Page MenuHomePhabricator

[SLP] Generalization of vectorization of CmpInst operands, NFC.
AbandonedPublic

Authored by ABataev on Feb 2 2017, 6:26 AM.

Details

Summary

Patch removes CmpInst-specific code for vectorization of its operands and adds a general solution. May improve compile time for the code with many compare instructions.

Diff Detail

Event Timeline

ABataev created this revision.Feb 2 2017, 6:26 AM
mkuper added inline comments.Feb 2 2017, 11:42 AM
lib/Transforms/Vectorize/SLPVectorizer.cpp
4860–4865

The code is not equivalent.

  1. A cmp doesn't have to feed a branch. You can have two icmps feeding an or, for instance, with the i1 being used by a branch. Why would we want to avoid vectorizing those? Or do we already fail to vectorize when the icmp feeds anything but a branch?
  2. On the flip side, you can have a branch that is fed by an "or (icmp, icmp)", or any other source of i1. I assume this will get filtered out in tryToVectorize() but it'd be good to have a test.

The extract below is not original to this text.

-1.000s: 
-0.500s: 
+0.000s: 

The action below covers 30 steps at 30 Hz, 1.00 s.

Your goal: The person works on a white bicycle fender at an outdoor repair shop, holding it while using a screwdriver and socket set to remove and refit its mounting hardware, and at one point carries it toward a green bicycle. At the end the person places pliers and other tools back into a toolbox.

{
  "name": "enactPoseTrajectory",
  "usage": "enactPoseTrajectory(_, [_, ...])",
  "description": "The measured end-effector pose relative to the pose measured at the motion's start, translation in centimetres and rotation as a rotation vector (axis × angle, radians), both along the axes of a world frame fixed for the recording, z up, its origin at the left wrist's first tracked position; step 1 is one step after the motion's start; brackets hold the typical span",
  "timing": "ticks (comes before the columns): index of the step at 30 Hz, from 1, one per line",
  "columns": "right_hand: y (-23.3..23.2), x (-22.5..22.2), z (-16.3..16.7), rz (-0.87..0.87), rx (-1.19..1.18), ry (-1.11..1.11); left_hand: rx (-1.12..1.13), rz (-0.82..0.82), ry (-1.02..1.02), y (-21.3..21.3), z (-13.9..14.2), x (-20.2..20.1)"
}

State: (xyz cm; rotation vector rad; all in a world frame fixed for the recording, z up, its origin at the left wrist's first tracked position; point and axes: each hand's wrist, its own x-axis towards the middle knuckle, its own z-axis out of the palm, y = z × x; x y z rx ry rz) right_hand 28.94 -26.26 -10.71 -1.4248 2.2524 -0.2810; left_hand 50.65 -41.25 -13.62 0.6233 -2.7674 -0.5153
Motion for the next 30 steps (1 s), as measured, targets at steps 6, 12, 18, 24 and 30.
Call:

In any case, the comment above needs to be updated.

ABataev marked an inline comment as done.Feb 3 2017, 3:27 AM
ABataev added inline comments.
lib/Transforms/Vectorize/SLPVectorizer.cpp
4860–4865

You're not quite correct about it.

  1. Yes, of course. But this situation will be handled in vectorizeRootInstruction() function. It calls canBeVectorized() function that traverses all suboperations of the initial instruction (up to RecursionMaxDepth tree height). So actually, the current version of the code does the same work twice: the first time when we perform top-to-bottom analysis of all instruction in vectorizeChainsInBlock() function and the second time when we perform bottom-to-top analysis in vectorizeRootInstruction() function.

The first top-to-bottom analysis breaks vectorization in some cases (for example, for future min/max reductions and maybe in some cases for binops too).

  1. Your assumption is correct, this situation is handled by tryToVectorize() function.

And we have a test for these (or similar) situations in Transforms/SLPVectorizer/X86/compare-reduce.ll, Transforms/SLPVectorizer/X86/horizontal-list.ll and Transforms/SLPVectorizer/X86/in-tree-user.ll tests already.
I'll update the comment

ABataev updated this revision to Diff 86948.Feb 3 2017, 4:02 AM
ABataev marked an inline comment as done.

Updated comment

mkuper added inline comments.Feb 3 2017, 3:49 PM
lib/Transforms/Vectorize/SLPVectorizer.cpp
4860–4865

Re 2 - sounds good.
Re 1 - I'm not quite convinced. I mean, it will work if the cmp is in the middle of a tree, and there's a root instruction somewhere below it, but that doesn't have to be the case.
I mean, if you have:

%cmp = icmp eq i32 %foo, %bar
%cmp2 = icmp eq i32 %foo2, %bar2
%or = or i1 %cmp, %cmp2
br i1 %or, label %l1, label %l2

Then yes, you'll call vectorizeRootInstruction() on %or, and that's fine, because it can start with any binary operator, and look through the cmps.
But what if you don't feed a branch at all?

E.g.

%cmp = icmp eq i32 %foo, %bar
%z = zext i1 %cmp to i32

Or

%cmp = icmp eq i32 %foo, %bar
call @foo(i1 %cmp)

etc.

I agree that what we do now is pretty silly - we start from a fairly arbitrary subset of possible roots. But I don't think we should reduce that set further.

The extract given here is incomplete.